Повествование начинается с одного – казалось бы, вполне положительного – события: зимой 1647 года наместник панцирной хоругви князя Вишневецкого (Скшетуский) выручает из беды одинокого всадника. Вскоре оказывается, что это был Хмельницкий, предатель польского народа, планирующий поднять вооруженный мятеж.
Достаточно было искры, чтобы вспыхнул военный пожар, из которого в итоге Речь Посполитая вышла победительницей – роман заканчивается описанием битвы под Берестечком в 1651 году, в которой армия Речи Посполитой нанесла сокрушительное поражение казацко-крымскому войску.

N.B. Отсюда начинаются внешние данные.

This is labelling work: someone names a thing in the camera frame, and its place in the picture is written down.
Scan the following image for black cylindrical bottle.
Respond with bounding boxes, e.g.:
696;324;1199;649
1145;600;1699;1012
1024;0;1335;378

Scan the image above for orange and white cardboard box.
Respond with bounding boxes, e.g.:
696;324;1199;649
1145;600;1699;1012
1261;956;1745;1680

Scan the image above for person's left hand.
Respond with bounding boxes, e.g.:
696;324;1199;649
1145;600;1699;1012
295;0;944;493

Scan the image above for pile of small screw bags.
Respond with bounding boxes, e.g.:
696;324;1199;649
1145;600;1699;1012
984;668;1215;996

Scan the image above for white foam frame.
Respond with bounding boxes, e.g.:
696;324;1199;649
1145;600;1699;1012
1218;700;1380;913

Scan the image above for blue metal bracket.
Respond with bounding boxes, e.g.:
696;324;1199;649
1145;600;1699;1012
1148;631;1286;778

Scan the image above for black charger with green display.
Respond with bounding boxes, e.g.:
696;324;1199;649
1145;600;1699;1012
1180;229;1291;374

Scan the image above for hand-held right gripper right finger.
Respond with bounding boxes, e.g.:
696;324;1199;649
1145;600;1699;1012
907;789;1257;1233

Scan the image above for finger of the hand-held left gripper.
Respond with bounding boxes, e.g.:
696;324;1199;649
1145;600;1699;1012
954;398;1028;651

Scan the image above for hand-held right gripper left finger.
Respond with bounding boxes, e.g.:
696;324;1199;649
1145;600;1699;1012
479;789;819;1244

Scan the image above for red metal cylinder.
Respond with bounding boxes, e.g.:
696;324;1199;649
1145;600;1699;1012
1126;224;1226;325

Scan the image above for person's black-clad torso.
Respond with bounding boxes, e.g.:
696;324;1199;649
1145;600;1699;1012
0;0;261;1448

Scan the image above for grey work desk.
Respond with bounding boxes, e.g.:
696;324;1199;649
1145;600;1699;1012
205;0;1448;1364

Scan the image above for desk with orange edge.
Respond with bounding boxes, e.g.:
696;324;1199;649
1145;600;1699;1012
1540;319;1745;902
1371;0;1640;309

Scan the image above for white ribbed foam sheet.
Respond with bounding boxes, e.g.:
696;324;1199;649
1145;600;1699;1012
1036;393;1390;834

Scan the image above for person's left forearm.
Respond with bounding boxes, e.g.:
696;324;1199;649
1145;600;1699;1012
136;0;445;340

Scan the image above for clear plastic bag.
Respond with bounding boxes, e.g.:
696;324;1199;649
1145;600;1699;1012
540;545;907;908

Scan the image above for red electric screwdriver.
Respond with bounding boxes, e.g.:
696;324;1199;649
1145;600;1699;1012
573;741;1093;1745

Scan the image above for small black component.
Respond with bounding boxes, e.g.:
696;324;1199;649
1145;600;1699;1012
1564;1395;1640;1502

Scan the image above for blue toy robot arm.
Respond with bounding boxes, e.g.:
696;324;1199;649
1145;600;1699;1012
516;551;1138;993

Мало кто знает, что во втором издании окончание книги было изменено. Бешеный темп, в котором творил Сенкевич, вынудил его кратко, в телеграфном стиле сообщить о факте женитьбы Скшетуского на Елене и о столкновении польских войск с татарско-казацкими силами.
Рецензенты во главе с Войцехом Дзедушицким весьма сокрушались такому решению автора, поэтому Сенкевич дописал несколько сцен: встречу рыцаря с княжной, прибытие в Топоров збаражских героев, но прежде всего добавил описание трехдневной битвы.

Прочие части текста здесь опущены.